Mysore, India(Zone 10a)

The edges of the leaves of this plant sometimes turns reddish. Near the stem, there is a chalky white powder. Is it a characterestic of this? I'm looking for its exact name also.

Thumbnail by Dinu
High Desert, CA(Zone 8a)

Kalanchoe thyrsifolia ???... http://www.cactustropicalgarden.com/photos/succ/kalanchoe_thyr.html

Sodwana Bay KZN, South Africa

Hi Dinu,
it depends on the flower colour. Most likely it is Kalanchoe luciae ssp.luciae, which has pale yellow flowers and usually grows larger than K.thyrsiflora (note spelling), which has deep golden yellow flowers.
maddy

Valley Village, CA

I agree with Maddy, JT caught this error last year, and printed it in the CSSA Journal, I believe last year.

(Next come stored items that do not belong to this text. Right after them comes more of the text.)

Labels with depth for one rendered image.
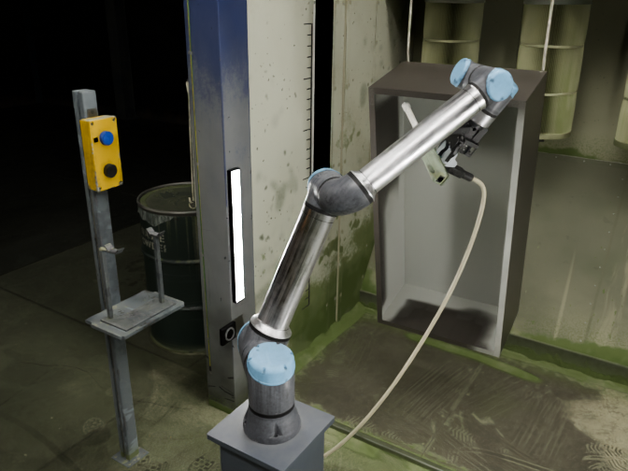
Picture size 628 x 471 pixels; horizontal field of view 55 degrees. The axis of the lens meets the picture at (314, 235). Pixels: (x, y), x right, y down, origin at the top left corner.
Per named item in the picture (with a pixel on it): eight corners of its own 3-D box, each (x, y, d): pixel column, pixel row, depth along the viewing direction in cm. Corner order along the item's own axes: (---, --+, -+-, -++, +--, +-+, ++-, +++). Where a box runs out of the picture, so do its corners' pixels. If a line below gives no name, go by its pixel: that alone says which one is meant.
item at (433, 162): (487, 193, 207) (436, 170, 197) (478, 203, 210) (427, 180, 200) (446, 120, 243) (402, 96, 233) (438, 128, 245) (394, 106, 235)
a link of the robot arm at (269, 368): (251, 419, 186) (250, 371, 179) (243, 386, 201) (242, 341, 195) (300, 411, 190) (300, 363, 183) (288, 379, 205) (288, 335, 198)
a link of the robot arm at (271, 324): (236, 378, 199) (321, 170, 180) (229, 349, 215) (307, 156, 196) (278, 385, 205) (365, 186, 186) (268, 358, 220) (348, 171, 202)
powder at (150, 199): (124, 196, 350) (124, 194, 349) (206, 181, 381) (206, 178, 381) (164, 222, 311) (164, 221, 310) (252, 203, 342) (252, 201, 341)
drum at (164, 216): (135, 324, 382) (120, 192, 349) (214, 299, 415) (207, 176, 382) (176, 366, 339) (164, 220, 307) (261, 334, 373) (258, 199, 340)
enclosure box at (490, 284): (405, 283, 323) (402, 61, 259) (518, 311, 295) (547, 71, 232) (378, 321, 298) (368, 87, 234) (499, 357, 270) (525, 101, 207)
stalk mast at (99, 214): (130, 449, 278) (84, 88, 217) (139, 453, 275) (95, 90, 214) (121, 456, 273) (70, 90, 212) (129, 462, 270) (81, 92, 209)
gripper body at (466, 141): (468, 159, 207) (491, 132, 200) (449, 150, 203) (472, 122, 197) (461, 147, 212) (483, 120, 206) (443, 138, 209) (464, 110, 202)

We need to all pitch in and clear this error up once and for all. Maddy is right on the money.
I only want to add that my nose, I pick up a very sweet order on the yellow flowered one, and also it lays down when flowering, has more chalk and where we grow it not as red. It will make a nice basket plant. Kalanchoe thyrsiflora

Valley Village, CA

Dinu, I'm sorry the picture is showing very blue leaves. Does not show the chalk, it could even be a Echevieria which I sure in't right at all. But that is what I'm seeing. Let it grow on and give it more sun, to see what it shapes up to look like. I grow both plants. Norma

Manhattan Beach, CA(Zone 11)

And then there is Cotyledon orbiculata http://www.lapshin.org/succulent/gallery.htm

Sodwana Bay KZN, South Africa

No, it is definitely Kalanchoe, leaves folded together like that. Although Kal and Cotyledon both have paired leaves, in Cotyledon the pairs stand in a 90 degree angle to each other, in K.luciae or K.thyrsiflora only the very first two or so pairs grow at 90 degrees, the following ones are only offset by about 30 degrees. You know what I mean? You can see that clearly when you look at the plant from straight above.
Some Crassula species also grow like that, but there isn't any that could get confused with Kalanchoe as far as I know.

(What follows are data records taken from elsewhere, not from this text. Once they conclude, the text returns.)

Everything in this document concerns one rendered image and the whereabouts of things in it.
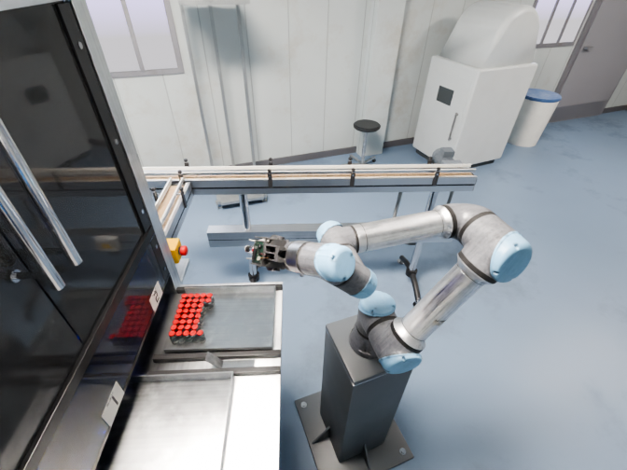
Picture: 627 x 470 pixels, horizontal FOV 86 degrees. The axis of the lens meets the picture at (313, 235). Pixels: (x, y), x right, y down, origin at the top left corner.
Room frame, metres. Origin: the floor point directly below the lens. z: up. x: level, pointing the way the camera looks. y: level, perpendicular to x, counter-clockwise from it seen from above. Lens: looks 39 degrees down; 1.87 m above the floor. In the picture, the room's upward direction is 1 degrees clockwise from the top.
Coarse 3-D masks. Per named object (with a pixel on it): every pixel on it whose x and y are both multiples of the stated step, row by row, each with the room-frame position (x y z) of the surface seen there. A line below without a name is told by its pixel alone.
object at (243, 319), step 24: (192, 288) 0.84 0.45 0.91; (216, 288) 0.84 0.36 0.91; (240, 288) 0.85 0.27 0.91; (264, 288) 0.85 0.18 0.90; (216, 312) 0.75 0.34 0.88; (240, 312) 0.76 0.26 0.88; (264, 312) 0.76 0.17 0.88; (216, 336) 0.66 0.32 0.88; (240, 336) 0.66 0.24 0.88; (264, 336) 0.66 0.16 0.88
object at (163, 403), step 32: (128, 384) 0.48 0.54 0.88; (160, 384) 0.49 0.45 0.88; (192, 384) 0.49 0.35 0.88; (224, 384) 0.49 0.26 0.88; (128, 416) 0.39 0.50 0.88; (160, 416) 0.40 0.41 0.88; (192, 416) 0.40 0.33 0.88; (224, 416) 0.40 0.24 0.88; (128, 448) 0.32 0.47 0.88; (160, 448) 0.32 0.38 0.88; (192, 448) 0.32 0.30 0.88; (224, 448) 0.32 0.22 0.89
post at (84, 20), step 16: (80, 0) 0.88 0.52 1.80; (80, 16) 0.85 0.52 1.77; (80, 32) 0.84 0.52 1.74; (96, 48) 0.87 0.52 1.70; (96, 64) 0.85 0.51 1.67; (112, 80) 0.90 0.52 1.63; (112, 96) 0.87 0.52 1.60; (112, 112) 0.84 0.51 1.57; (128, 128) 0.90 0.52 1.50; (128, 144) 0.87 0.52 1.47; (128, 160) 0.84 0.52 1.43; (144, 176) 0.89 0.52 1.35; (144, 192) 0.86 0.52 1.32; (160, 224) 0.90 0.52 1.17; (160, 240) 0.86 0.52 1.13; (176, 272) 0.89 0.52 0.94
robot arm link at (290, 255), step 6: (288, 246) 0.57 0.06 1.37; (294, 246) 0.56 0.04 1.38; (288, 252) 0.55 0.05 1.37; (294, 252) 0.54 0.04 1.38; (288, 258) 0.54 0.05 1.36; (294, 258) 0.53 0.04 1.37; (288, 264) 0.54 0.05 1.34; (294, 264) 0.53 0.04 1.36; (294, 270) 0.53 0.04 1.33; (300, 276) 0.53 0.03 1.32
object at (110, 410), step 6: (114, 390) 0.39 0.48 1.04; (120, 390) 0.40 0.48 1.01; (114, 396) 0.38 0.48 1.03; (120, 396) 0.39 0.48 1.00; (108, 402) 0.36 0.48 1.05; (114, 402) 0.37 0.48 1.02; (108, 408) 0.35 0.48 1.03; (114, 408) 0.36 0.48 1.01; (102, 414) 0.33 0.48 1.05; (108, 414) 0.34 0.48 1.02; (114, 414) 0.35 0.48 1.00; (108, 420) 0.33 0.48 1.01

Colouring can vary tremendously. Although, very generally speaking, K.thyrsiflora seems to be less red and with less bloom. But the bloom-thing depends also on how much rain or overhead water the plant got. I have seen K.luciae which were almost entirely red, mine looks more glaucous like Dinu's plant. Light exposure, temperature, water and stress all influence the colour of the leaves which can be very variable even on the same clone, depending on the time of the year.

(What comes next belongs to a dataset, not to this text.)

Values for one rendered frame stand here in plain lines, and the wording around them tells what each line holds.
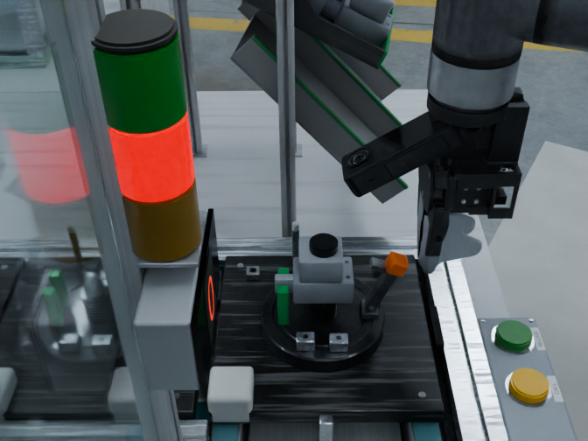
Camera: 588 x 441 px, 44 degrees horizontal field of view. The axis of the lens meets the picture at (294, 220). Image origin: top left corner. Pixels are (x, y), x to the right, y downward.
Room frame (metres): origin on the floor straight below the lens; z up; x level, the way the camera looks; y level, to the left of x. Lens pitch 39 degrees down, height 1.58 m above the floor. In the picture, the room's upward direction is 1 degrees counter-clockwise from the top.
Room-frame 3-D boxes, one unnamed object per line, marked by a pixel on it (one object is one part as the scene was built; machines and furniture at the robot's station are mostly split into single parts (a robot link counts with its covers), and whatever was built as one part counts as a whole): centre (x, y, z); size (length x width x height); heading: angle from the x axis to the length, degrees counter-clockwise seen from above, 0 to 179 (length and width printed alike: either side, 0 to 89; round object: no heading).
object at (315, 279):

The inflorescence of K.thyrsiflora might be a bit more unstable than K.luciae, but not all are lying down to flower. This depends where they grow.
Basket, Norma?? If you mean hanging basket - no ways!

Here is the flower of a K.luciae ssp.luciae, photographed in habitat in February (late summer). Note the typical pale yellow petals and the distinct urn-shape. K.thyrsiflora would have petals the same deep yellow colour as the other flowering kind-of-thing blurred in the background.

Thumbnail by maddy
Sodwana Bay KZN, South Africa

Here is another habitat picture of a K.luciae ssp. luciae elongating to flower.

Thumbnail by maddy
Sodwana Bay KZN, South Africa

And a more intensely coloured one

Thumbnail by maddy
Sodwana Bay KZN, South Africa

...and a flowering one. Note last year's dry inflorescence still standing there! The plant which flowered dies, but it makes new shoots from the base of the old stem.